The Heterosis Projects

Discover The Heterosis Projects

Embracing hybridity and promoting heterosis across and between our Labs, cultures, disciplines and forms of knowledge

In the 21st Century, digital and new technologies have super-charged the Twentieth Century’s impetus towards hybridity. The world gets smaller every day. Cultures rub up against each other and inevitably mix. Liverpool has always been a city of cultural hybridity. The Beatles would not have emerged without the Black music clubs of Toxteth and Elvis’s latest 45s.

Heterosis was coined by another George Harrison: American plant geneticist George Harrison Shull. Heterosis is the result of combining animals or plants of different breeds to make an improvement on the parents. Shull bred new vigorous wheat from pure-bred weak plants, thereby improving the world’s food supply. He received the National Academy of Sciences Public Welfare Medal in 1948.

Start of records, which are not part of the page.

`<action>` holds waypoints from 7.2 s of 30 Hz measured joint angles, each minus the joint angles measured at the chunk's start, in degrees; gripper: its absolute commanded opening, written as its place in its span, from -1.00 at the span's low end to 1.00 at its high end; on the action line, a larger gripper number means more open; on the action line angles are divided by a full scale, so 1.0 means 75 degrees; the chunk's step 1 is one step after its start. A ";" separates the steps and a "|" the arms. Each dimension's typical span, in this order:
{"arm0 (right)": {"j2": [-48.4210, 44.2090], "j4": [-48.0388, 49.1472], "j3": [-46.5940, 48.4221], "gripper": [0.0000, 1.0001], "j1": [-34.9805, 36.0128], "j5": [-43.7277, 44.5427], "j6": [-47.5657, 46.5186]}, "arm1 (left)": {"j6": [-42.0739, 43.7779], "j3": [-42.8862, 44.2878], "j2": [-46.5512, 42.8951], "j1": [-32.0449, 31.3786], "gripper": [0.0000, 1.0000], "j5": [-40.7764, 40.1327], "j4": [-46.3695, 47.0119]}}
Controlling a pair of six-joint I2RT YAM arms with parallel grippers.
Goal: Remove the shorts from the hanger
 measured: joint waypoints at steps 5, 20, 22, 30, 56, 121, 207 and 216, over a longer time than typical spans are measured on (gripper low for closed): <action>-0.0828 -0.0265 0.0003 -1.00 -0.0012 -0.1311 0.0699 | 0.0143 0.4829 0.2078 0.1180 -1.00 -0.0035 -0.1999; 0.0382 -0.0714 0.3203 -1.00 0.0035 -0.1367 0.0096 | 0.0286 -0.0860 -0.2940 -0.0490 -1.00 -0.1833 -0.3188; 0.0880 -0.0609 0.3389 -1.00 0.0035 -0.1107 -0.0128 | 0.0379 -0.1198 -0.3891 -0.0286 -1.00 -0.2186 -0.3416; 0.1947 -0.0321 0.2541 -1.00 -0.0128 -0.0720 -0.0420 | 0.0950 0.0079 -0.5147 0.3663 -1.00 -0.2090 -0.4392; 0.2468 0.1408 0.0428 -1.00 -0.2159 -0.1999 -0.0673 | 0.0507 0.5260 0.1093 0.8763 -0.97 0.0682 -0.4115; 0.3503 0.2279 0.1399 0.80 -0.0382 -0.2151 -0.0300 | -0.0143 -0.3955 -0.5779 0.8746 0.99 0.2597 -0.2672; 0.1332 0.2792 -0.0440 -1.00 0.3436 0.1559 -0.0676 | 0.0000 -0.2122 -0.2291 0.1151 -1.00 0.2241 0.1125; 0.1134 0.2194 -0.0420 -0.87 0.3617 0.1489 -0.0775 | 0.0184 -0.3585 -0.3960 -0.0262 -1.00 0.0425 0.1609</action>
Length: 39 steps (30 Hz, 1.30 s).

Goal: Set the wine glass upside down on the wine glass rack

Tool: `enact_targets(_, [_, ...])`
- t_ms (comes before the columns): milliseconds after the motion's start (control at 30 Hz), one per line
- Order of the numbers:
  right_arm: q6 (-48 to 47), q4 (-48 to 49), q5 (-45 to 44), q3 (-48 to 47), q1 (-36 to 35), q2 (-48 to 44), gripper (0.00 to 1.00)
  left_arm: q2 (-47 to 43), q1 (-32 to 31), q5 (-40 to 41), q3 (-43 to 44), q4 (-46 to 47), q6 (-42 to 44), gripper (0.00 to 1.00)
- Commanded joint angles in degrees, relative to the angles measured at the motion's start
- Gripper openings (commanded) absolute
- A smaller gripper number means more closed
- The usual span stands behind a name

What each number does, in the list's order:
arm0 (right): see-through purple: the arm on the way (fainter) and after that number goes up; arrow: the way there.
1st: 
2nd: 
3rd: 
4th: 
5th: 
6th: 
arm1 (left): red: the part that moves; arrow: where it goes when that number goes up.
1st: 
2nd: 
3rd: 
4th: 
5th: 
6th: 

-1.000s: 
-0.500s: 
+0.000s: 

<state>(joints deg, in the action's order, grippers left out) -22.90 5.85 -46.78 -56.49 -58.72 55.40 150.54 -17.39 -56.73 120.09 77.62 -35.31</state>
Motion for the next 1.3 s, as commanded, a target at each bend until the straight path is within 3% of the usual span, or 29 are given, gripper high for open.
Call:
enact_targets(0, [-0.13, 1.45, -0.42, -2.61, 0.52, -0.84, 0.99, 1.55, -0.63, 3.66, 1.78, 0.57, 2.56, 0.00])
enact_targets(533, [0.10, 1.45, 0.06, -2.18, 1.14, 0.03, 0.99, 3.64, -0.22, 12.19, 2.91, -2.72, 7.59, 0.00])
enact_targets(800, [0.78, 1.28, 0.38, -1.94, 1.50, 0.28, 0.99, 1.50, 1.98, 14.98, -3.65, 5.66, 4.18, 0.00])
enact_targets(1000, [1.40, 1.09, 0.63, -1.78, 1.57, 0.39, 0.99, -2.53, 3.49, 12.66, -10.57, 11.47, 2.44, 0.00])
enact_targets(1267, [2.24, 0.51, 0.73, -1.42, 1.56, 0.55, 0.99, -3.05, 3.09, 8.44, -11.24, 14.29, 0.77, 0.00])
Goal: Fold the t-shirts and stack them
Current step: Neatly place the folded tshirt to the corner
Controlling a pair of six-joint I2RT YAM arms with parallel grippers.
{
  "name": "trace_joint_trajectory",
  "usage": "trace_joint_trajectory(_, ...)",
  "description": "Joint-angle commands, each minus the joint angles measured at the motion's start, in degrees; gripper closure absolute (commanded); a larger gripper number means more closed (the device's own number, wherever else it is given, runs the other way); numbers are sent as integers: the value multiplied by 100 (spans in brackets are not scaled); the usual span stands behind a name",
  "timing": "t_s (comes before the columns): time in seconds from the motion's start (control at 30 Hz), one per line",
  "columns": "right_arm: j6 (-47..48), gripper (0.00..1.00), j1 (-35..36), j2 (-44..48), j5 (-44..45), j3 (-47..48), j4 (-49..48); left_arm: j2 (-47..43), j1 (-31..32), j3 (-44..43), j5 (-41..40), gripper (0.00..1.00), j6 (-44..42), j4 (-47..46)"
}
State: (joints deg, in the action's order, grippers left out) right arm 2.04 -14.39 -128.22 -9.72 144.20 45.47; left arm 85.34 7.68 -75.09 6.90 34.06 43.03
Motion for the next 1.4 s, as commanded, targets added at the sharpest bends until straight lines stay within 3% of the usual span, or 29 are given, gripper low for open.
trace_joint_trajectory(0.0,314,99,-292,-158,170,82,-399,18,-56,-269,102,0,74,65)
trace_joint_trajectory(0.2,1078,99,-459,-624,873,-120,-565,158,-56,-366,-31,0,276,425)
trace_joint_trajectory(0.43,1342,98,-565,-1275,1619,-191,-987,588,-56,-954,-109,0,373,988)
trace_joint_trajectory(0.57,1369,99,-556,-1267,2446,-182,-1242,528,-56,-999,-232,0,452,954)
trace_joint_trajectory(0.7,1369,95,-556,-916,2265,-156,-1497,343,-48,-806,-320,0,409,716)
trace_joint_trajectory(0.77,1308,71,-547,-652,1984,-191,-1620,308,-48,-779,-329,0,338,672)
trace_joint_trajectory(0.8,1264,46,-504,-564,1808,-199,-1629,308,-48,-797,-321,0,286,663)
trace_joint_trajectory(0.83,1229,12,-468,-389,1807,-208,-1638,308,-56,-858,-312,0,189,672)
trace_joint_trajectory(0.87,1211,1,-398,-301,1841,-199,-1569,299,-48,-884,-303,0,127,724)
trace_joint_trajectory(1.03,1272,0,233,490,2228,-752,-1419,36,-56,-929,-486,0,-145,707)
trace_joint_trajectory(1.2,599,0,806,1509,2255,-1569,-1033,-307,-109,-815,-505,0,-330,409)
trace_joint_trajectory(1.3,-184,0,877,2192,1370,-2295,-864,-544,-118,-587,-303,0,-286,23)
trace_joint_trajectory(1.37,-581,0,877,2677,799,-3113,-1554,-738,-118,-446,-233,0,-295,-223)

The challenge today is to ethically embrace hybridity to ensure heterosis.

Fear of hybridity leads to missing the opportunities and benefits of heterosis.

The Heterosis Projects embrace hybridity and promote heterosis across and between our Labs, cultures, disciplines and forms of knowledge. They are for researchers and agencies that want to reach out, collaborate and share in order to open up new frontiers of knowledge and its applications. The Heterosis Projects grow transdisciplinary, cross-disciplinary and interdisciplinary knowledge highlighting and creating successful examples of heterosis in and between arts and sciences. They create a proactive environment where required trans-disciplinary dialogue can take place across all subjects and with colleagues around the world.

The Heterosis Projects exhibit trans and interdisciplinary features and have a particular design of dissemination that maximises their positive contribution to the promotion of a particular vision of the future of knowledge. This is a future of new synthesis, collaboration and progress towards a fair and open, environmentally responsible society.